*ASSIGNMENT:*
All of the data should be given again word for word, though the images are to be left out.

[[ GIVEN MATERIAL, beginning ]]

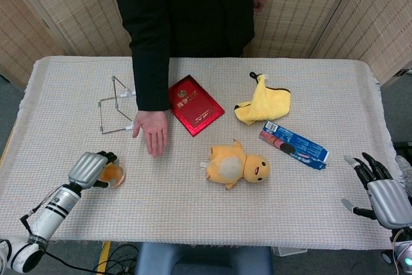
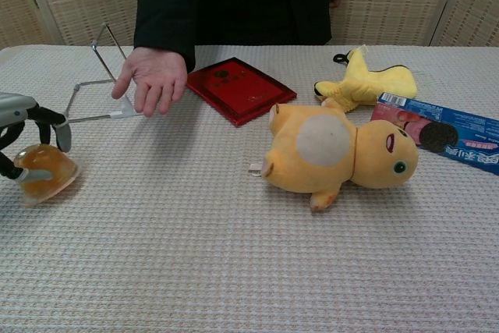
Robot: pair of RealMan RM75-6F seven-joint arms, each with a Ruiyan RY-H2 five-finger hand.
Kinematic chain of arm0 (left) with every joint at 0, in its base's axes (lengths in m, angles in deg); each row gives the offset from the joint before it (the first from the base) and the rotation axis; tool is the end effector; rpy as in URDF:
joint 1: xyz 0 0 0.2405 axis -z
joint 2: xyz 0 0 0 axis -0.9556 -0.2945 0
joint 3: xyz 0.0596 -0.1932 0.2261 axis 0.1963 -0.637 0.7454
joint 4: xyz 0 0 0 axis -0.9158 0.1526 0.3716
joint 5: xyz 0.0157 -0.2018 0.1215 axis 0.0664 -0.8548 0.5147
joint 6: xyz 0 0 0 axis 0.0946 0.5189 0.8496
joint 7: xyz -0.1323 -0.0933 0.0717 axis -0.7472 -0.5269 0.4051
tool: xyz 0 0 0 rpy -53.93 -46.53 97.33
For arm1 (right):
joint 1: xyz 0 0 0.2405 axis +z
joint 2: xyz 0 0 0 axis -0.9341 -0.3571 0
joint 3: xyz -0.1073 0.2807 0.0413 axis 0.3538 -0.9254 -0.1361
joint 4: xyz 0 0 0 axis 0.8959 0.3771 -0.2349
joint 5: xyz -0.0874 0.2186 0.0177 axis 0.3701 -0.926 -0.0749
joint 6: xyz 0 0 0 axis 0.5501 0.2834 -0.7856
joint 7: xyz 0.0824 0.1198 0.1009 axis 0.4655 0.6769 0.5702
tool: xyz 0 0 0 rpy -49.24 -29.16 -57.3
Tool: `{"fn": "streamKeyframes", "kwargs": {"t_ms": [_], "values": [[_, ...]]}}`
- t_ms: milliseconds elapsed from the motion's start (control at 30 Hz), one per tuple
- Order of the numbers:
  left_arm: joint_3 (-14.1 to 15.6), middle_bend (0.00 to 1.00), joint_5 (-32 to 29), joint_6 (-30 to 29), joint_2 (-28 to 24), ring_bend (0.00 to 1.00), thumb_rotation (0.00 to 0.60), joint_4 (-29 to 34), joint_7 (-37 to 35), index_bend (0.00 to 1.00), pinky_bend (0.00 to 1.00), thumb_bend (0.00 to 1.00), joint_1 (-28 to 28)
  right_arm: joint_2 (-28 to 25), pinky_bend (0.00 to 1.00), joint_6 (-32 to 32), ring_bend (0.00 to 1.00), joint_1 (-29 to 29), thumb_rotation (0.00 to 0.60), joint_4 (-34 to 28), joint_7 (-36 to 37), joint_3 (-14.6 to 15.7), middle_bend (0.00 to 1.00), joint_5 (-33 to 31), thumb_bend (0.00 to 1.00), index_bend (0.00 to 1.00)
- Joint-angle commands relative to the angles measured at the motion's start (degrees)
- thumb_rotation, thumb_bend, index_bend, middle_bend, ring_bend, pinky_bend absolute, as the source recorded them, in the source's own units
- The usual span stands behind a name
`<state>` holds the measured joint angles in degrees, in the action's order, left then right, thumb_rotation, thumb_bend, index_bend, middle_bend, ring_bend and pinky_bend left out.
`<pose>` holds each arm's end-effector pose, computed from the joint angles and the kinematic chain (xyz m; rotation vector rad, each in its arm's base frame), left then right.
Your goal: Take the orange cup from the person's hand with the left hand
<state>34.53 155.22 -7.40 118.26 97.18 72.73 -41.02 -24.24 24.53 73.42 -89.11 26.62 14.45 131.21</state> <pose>-0.3077 0.3661 0.0261 -1.8921 -0.9055 -0.8140 -0.3600 -0.2006 0.1753 1.5064 -0.9404 0.9255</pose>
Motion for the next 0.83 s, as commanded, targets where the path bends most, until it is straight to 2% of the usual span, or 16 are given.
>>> {"fn": "streamKeyframes", "kwargs": {"t_ms": [33, 100, 233, 400, 567, 833], "values": [[-1.01, 0.11, 0.37, -3.42, -0.08, 0.1, 0.6, 0.8, 1.5, 0.05, 0.3, 0.4, -1.09, -0.02, 0.13, -0.02, 0.07, -0.04, 0.6, -0.08, -0.05, -0.01, 0.16, -0.1, 0.18, 0.07], [-1.51, 0.07, 0.77, -5.99, -0.46, 0.06, 0.6, 1.7, 1.88, 0.01, 0.28, 0.4, -2.07, -0.1, 0.13, 0.06, 0.07, -0.09, 0.6, -0.18, -0.22, -0.06, 0.16, -0.18, 0.18, 0.07], [-2.11, 0.05, 0.23, -9.2, -3.32, 0.05, 0.6, 5.54, 3.43, 0.0, 0.28, 0.4, -4.02, -0.21, 0.13, 0.21, 0.07, -0.09, 0.6, -0.37, -0.4, -0.25, 0.16, -0.31, 0.18, 0.07], [-2.6, 0.05, -3.66, -12.22, -7.78, 0.05, 0.6, 10.8, 7.19, 0.07, 0.28, 0.4, -7.66, -0.29, 0.13, -0.62, 0.07, 0.13, 0.6, -0.24, -0.14, -0.24, 0.16, -0.8, 0.18, 0.07], [-2.94, 0.05, -8.14, -16.82, -11.29, 0.05, 0.6, 13.44, 6.61, 0.07, 0.28, 0.4, -12.97, -0.64, 0.13, -0.66, 0.07, 0.0, 0.6, -0.24, 0.37, -0.39, 0.16, -1.41, 0.18, 0.1], [-1.55, 0.05, -11.28, -22.39, -12.69, 0.05, 0.6, 15.22, 5.17, 0.08, 0.28, 0.4, -20.53, -0.7, 0.13, -1.25, 0.07, 0.61, 0.6, -0.44, 1.29, -0.67, 0.16, -1.25, 0.18, 0.1]]}}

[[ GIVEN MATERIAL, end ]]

*EXPECTED ANSWER:*
Robot: pair of RealMan RM75-6F seven-joint arms, each with a Ruiyan RY-H2 five-finger hand.
Kinematic chain of arm0 (left) with every joint at 0, in its base's axes (lengths in m, angles in deg); each row gives the offset from the joint before it (the first from the base) and the rotation axis; tool is the end effector; rpy as in URDF:
joint 1: xyz 0 0 0.2405 axis -z
joint 2: xyz 0 0 0 axis -0.9556 -0.2945 0
joint 3: xyz 0.0596 -0.1932 0.2261 axis 0.1963 -0.637 0.7454
joint 4: xyz 0 0 0 axis -0.9158 0.1526 0.3716
joint 5: xyz 0.0157 -0.2018 0.1215 axis 0.0664 -0.8548 0.5147
joint 6: xyz 0 0 0 axis 0.0946 0.5189 0.8496
joint 7: xyz -0.1323 -0.0933 0.0717 axis -0.7472 -0.5269 0.4051
tool: xyz 0 0 0 rpy -53.93 -46.53 97.33
For arm1 (right):
joint 1: xyz 0 0 0.2405 axis +z
joint 2: xyz 0 0 0 axis -0.9341 -0.3571 0
joint 3: xyz -0.1073 0.2807 0.0413 axis 0.3538 -0.9254 -0.1361
joint 4: xyz 0 0 0 axis 0.8959 0.3771 -0.2349
joint 5: xyz -0.0874 0.2186 0.0177 axis 0.3701 -0.926 -0.0749
joint 6: xyz 0 0 0 axis 0.5501 0.2834 -0.7856
joint 7: xyz 0.0824 0.1198 0.1009 axis 0.4655 0.6769 0.5702
tool: xyz 0 0 0 rpy -49.24 -29.16 -57.3
Tool: `{"fn": "streamKeyframes", "kwargs": {"t_ms": [_], "values": [[_, ...]]}}`
- t_ms: milliseconds elapsed from the motion's start (control at 30 Hz), one per tuple
- Order of the numbers:
  left_arm: joint_3 (-14.1 to 15.6), middle_bend (0.00 to 1.00), joint_5 (-32 to 29), joint_6 (-30 to 29), joint_2 (-28 to 24), ring_bend (0.00 to 1.00), thumb_rotation (0.00 to 0.60), joint_4 (-29 to 34), joint_7 (-37 to 35), index_bend (0.00 to 1.00), pinky_bend (0.00 to 1.00), thumb_bend (0.00 to 1.00), joint_1 (-28 to 28)
  right_arm: joint_2 (-28 to 25), pinky_bend (0.00 to 1.00), joint_6 (-32 to 32), ring_bend (0.00 to 1.00), joint_1 (-29 to 29), thumb_rotation (0.00 to 0.60), joint_4 (-34 to 28), joint_7 (-36 to 37), joint_3 (-14.6 to 15.7), middle_bend (0.00 to 1.00), joint_5 (-33 to 31), thumb_bend (0.00 to 1.00), index_bend (0.00 to 1.00)
- Joint-angle commands relative to the angles measured at the motion's start (degrees)
- thumb_rotation, thumb_bend, index_bend, middle_bend, ring_bend, pinky_bend absolute, as the source recorded them, in the source's own units
- The usual span stands behind a name
`<state>` holds the measured joint angles in degrees, in the action's order, left then right, thumb_rotation, thumb_bend, index_bend, middle_bend, ring_bend and pinky_bend left out.
`<pose>` holds each arm's end-effector pose, computed from the joint angles and the kinematic chain (xyz m; rotation vector rad, each in its arm's base frame), left then right.
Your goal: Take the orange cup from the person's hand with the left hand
<state>34.53 155.22 -7.40 118.26 97.18 72.73 -41.02 -24.24 24.53 73.42 -89.11 26.62 14.45 131.21</state> <pose>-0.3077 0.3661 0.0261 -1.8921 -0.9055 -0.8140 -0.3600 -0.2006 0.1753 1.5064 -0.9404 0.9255</pose>
Motion for the next 0.83 s, as commanded, targets where the path bends most, until it is straight to 2% of the usual span, or 16 are given.
>>> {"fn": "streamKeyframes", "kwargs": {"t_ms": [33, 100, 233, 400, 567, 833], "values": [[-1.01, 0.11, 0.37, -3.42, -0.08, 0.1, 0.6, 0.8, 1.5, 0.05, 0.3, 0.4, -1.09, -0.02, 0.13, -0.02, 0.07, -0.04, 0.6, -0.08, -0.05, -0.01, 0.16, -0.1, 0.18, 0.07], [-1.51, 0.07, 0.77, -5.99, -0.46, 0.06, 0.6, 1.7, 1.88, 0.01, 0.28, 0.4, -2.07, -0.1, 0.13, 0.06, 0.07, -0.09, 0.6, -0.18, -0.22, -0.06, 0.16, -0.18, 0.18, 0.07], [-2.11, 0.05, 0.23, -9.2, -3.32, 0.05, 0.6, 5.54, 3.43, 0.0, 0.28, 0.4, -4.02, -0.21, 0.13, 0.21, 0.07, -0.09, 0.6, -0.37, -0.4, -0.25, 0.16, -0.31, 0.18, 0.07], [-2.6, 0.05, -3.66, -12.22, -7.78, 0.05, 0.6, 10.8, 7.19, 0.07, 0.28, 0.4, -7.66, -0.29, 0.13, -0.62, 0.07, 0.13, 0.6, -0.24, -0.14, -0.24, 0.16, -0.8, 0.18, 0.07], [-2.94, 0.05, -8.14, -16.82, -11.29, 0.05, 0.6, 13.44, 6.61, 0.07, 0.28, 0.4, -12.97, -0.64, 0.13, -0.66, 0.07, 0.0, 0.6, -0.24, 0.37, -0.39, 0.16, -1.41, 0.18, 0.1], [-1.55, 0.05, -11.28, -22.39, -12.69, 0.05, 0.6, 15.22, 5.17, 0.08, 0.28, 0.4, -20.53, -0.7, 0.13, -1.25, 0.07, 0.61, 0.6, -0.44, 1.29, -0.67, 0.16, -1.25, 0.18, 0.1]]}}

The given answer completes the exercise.